Perhaps this is a reflection of our current political terrain, or a sign of authoritarianism marked by our time. Log onto Facebook, Instagram or Twitter and what you see is an intolerance to ambiguity. If you want to include your opinion about anything you need to present your allegiance to a side, or be met with disapproval. Welcome to the “pro or con” generation. Intellect is no longer nourished by diversity, it’s disbarred. My question, in such a spacious place like the internet, to the world: How can we afford to entertain single-issue narratives during a conversation or debate? How is winning greater than understanding?
Perhaps the best case of holding an opinion to affixation is found in our most personal relationships. If a partner “injures” an opinion, we feel demolished. We can react poorly, and often retaliate, with venomous language warranted by the offense. Then, the sediment of unresolved emotional content from previous exchanges lead to a continuum of wounded opinions about each other. Again, the need to be triumphant represents a collapse in communication. And yet the evidence shows that many truths can inhabit a conversation.

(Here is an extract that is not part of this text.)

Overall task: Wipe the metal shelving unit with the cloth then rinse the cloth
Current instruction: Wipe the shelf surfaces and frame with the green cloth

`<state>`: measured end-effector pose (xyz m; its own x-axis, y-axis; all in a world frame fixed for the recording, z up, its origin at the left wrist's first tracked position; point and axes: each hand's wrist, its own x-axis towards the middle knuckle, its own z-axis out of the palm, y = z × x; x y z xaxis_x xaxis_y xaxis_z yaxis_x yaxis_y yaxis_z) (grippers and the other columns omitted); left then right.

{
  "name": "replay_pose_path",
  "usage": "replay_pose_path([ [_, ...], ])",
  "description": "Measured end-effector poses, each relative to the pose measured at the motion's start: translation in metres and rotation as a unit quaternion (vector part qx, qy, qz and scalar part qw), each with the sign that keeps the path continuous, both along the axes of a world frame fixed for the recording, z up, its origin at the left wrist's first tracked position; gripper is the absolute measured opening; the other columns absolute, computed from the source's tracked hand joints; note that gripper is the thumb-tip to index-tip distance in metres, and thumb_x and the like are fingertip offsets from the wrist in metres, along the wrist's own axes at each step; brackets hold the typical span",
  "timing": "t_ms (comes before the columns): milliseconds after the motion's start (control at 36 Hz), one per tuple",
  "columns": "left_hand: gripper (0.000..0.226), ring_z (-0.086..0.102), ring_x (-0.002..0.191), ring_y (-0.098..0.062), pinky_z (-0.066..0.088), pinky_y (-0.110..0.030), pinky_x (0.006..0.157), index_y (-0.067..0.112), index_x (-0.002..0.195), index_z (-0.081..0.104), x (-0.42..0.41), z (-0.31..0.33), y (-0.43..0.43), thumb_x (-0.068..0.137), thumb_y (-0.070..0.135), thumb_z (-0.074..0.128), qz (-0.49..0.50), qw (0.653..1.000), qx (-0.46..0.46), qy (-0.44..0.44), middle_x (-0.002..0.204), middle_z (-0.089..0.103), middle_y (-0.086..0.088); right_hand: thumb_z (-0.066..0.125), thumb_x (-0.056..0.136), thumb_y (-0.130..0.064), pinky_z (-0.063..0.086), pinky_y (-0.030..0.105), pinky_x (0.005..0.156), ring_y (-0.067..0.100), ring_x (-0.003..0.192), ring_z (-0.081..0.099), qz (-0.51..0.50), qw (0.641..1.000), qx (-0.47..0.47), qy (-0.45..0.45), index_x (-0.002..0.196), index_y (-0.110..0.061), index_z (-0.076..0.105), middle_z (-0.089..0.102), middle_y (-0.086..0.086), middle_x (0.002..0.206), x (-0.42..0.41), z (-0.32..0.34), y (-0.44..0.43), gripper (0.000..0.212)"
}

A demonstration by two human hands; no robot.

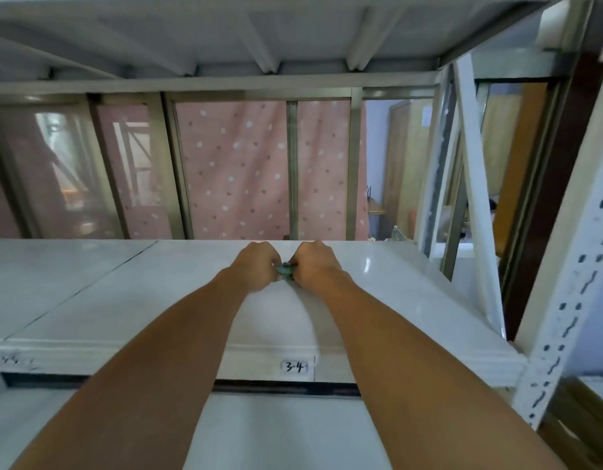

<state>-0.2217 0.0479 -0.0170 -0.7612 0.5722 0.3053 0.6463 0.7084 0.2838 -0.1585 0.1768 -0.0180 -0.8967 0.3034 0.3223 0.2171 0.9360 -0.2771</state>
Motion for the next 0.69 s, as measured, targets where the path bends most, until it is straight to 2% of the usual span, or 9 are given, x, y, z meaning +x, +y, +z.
replay_pose_path([
  [83,0.017,0.063,0.094,-0.026,0.041,-0.025,0.073,0.011,0.092,0.078,0.013,-0.001,-0.014,0.079,0.021,0.078,-0.003,1.000,0.007,-0.013,0.098,0.073,-0.007,0.064,0.087,-0.018,0.053,0.030,0.073,0.025,0.079,0.055,-0.010,1.000,0.005,-0.004,0.099,-0.012,0.076,0.061,0.009,0.095,0.018,0.000,-0.015,0.018],
  [250,0.020,0.064,0.094,-0.025,0.047,-0.026,0.075,0.014,0.098,0.079,0.043,-0.002,-0.041,0.079,0.019,0.078,-0.011,0.999,0.019,-0.029,0.100,0.074,-0.006,0.065,0.087,-0.023,0.058,0.034,0.078,0.029,0.086,0.063,-0.023,1.000,0.017,-0.006,0.099,-0.014,0.077,0.067,0.011,0.098,0.054,0.000,-0.046,0.020],
  [472,0.015,0.065,0.090,-0.025,0.053,-0.030,0.076,0.014,0.094,0.080,0.093,-0.005,-0.069,0.079,0.017,0.079,-0.029,0.998,0.034,-0.039,0.094,0.073,-0.006,0.062,0.087,-0.020,0.055,0.031,0.073,0.026,0.087,0.061,-0.035,0.999,0.021,-0.023,0.105,-0.017,0.077,0.067,0.009,0.101,0.109,-0.001,-0.074,0.023],
  [611,0.011,0.061,0.078,-0.021,0.044,-0.027,0.065,0.015,0.091,0.079,0.126,-0.001,-0.078,0.082,0.016,0.073,-0.041,0.998,0.023,-0.041,0.088,0.074,-0.006,0.062,0.090,-0.016,0.052,0.029,0.070,0.024,0.089,0.061,-0.025,0.999,0.024,-0.038,0.111,-0.028,0.078,0.068,0.005,0.102,0.142,0.003,-0.081,0.029],
  [694,0.010,0.058,0.077,-0.020,0.040,-0.025,0.064,0.015,0.090,0.079,0.141,0.001,-0.076,0.083,0.020,0.073,-0.060,0.997,0.014,-0.043,0.084,0.071,-0.004,0.064,0.090,-0.014,0.055,0.027,0.070,0.021,0.087,0.063,-0.031,0.998,0.021,-0.043,0.113,-0.031,0.077,0.070,0.001,0.101,0.157,0.004,-0.078,0.031],
])
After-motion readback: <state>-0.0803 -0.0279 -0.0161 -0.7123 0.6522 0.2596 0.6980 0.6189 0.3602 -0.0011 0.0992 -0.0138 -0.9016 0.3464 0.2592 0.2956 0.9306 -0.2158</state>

I’m absolutely convinced that animal consumption is not only bad for me, but poses a real threat to the planet. This is my truth. But I can also review confirmable statistics and understand that while animal consumption significantly contributes to a deteriorating state of the planet, so do other activities. And this is how I approach outreach, revealing incontestable facts and inviting the prospect to think deeply and challenge themselves. When we do outreach, we challenge opinions that have hardened through time, tradition, culture and personal conviction. Change can be driven or powered by many methods; communication and its effectiveness isn’t limited by one method when we strive for change, but this method certainly allows both parties to exchange meaningful impressions on issues they feel certain to be true.
If there is anything to learn from presenters like Elif Shafak, it is that the truth amasses many things and all reasonable disagreements can recognize the arrival of different answers after investigating the same event. So when we enter a conversation knowing we may hold strong opinions about it, let’s be open about the possibility that the other may hold fractions of the truth that complete the picture. We may not change someone’s opinion on the flick of a switch, and that isn’t a bad thing. The way we think changes largely as a function of continued exposure, loosening the grip of a particular conviction. This makes outreach and activism an opportunity to plant an idea we hope will take long after the exchange.
If you would like to listen to Elif Shafak’s wonderful podcast on NPR’s TED Radio Hour, check the following link: https://www.npr.org/programs/ted-radio-hour/632611360/the-right-to-speak
Si se puede, poco a poco, y un día a la vez.